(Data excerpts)
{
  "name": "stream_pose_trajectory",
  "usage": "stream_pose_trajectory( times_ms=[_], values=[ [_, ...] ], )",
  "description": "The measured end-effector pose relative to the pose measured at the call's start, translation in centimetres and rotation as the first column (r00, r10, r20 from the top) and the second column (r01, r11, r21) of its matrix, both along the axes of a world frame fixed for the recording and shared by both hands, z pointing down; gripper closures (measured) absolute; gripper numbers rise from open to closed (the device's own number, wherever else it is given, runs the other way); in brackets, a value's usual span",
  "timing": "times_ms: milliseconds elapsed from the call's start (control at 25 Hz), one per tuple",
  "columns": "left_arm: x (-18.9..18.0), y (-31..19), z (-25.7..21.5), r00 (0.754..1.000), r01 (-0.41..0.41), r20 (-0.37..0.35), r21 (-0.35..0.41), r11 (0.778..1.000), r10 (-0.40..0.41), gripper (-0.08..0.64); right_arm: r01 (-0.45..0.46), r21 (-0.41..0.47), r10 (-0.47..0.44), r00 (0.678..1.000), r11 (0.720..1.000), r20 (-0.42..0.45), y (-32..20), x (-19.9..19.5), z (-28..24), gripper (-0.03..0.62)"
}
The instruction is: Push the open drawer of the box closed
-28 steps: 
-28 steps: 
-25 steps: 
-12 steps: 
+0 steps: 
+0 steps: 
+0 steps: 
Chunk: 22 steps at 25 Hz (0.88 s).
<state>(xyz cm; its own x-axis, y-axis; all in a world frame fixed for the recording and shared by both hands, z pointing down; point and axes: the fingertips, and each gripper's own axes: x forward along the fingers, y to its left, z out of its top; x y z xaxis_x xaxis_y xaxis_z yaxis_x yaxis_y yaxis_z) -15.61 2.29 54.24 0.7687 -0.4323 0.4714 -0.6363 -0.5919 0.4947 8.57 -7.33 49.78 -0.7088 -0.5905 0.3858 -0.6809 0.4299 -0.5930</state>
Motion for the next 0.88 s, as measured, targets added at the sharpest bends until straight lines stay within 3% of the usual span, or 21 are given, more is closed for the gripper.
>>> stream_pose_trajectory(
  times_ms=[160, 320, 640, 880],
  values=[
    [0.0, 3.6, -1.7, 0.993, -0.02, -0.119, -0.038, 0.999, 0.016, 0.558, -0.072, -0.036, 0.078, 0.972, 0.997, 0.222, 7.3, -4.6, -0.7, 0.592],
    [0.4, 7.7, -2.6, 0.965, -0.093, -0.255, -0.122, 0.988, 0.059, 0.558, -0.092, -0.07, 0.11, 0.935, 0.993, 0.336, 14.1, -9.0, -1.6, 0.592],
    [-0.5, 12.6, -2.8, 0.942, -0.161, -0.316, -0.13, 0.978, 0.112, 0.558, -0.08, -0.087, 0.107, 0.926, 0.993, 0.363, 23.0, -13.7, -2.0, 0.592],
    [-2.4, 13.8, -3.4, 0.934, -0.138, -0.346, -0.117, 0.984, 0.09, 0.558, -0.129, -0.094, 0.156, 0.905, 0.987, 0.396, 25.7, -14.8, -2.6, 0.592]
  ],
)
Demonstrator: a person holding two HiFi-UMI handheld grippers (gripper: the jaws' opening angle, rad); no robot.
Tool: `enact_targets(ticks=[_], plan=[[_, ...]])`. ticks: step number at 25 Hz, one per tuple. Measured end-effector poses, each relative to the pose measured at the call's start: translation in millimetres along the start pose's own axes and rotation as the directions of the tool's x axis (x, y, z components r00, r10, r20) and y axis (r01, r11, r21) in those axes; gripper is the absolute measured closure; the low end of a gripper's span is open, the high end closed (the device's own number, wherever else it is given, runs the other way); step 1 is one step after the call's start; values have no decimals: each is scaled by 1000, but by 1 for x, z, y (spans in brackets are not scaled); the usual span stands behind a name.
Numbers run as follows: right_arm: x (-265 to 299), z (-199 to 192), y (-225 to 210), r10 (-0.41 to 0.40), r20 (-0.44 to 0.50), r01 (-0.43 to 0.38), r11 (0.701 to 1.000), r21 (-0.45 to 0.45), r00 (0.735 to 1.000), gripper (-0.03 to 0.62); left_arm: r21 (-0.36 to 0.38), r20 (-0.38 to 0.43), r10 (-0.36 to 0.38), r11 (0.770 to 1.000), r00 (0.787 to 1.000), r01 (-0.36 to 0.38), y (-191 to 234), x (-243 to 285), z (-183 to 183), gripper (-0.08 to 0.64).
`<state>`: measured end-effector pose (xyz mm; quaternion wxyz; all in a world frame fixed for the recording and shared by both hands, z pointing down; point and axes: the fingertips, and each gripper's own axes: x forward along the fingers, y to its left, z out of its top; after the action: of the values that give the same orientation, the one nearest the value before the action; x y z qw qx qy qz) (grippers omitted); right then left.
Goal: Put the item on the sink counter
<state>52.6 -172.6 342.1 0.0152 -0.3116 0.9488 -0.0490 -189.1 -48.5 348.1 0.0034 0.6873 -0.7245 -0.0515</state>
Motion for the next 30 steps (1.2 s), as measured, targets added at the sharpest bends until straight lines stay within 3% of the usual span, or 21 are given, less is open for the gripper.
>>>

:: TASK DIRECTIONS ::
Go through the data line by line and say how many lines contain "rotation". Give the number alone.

:: TASK OUTPUT ::
2